**Supplied data:**
****************************************

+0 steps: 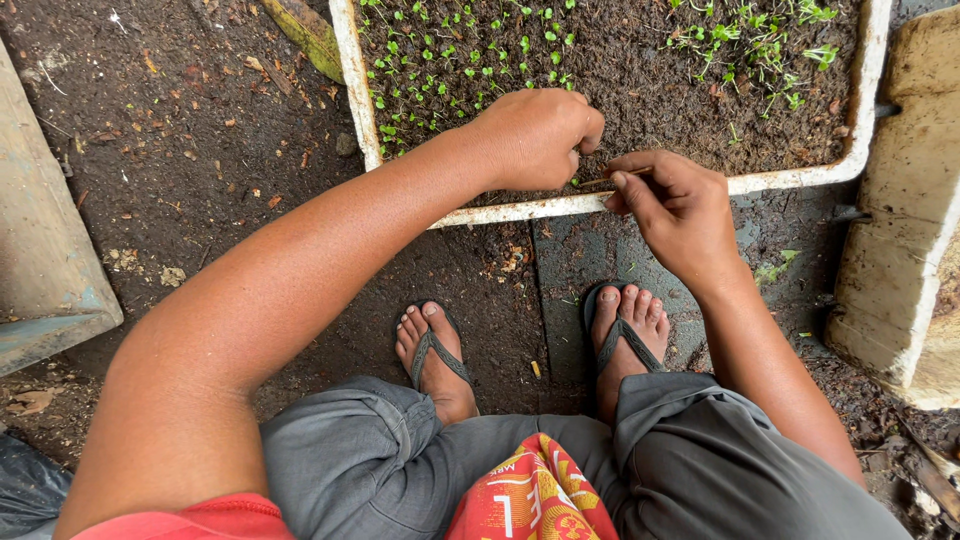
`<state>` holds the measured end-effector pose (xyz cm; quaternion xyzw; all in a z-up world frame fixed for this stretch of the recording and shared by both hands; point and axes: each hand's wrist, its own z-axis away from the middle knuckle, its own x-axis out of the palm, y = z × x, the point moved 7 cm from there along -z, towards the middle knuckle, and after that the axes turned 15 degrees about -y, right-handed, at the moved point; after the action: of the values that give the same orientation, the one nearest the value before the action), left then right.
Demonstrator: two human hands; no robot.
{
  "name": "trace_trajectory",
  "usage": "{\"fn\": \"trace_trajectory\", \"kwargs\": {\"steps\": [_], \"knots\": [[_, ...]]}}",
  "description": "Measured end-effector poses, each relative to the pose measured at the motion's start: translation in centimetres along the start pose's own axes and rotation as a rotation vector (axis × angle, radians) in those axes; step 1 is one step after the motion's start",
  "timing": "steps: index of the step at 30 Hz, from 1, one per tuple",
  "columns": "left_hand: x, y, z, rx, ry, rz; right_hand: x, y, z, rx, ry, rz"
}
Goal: The person uses a small wooden stick to lift seedlings and transplant them into soil in a white styrofoam tray, handling the delicate plants one at a time and pressing the soil around them.
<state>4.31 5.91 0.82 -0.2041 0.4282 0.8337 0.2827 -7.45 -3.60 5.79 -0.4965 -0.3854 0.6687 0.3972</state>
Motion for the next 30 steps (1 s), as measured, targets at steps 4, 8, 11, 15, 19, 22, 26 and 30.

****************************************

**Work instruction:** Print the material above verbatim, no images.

**Your response:**
+0 steps: 
`<state>` holds the measured end-effector pose (xyz cm; quaternion xyzw; all in a z-up world frame fixed for this stretch of the recording and shared by both hands; point and axes: each hand's wrist, its own z-axis away from the middle knuckle, its own x-axis out of the palm, y = z × x, the point moved 7 cm from there along -z, towards the middle knuckle, and after that the axes turned 15 degrees about -y, right-handed, at the moved point; after the action: of the values that give the same orientation, the one nearest the value before the action), left then right.
Demonstrator: two human hands; no robot.
{
  "name": "trace_trajectory",
  "usage": "{\"fn\": \"trace_trajectory\", \"kwargs\": {\"steps\": [_], \"knots\": [[_, ...]]}}",
  "description": "Measured end-effector poses, each relative to the pose measured at the motion's start: translation in centimetres along the start pose's own axes and rotation as a rotation vector (axis × angle, radians) in those axes; step 1 is one step after the motion's start",
  "timing": "steps: index of the step at 30 Hz, from 1, one per tuple",
  "columns": "left_hand: x, y, z, rx, ry, rz; right_hand: x, y, z, rx, ry, rz"
}
Goal: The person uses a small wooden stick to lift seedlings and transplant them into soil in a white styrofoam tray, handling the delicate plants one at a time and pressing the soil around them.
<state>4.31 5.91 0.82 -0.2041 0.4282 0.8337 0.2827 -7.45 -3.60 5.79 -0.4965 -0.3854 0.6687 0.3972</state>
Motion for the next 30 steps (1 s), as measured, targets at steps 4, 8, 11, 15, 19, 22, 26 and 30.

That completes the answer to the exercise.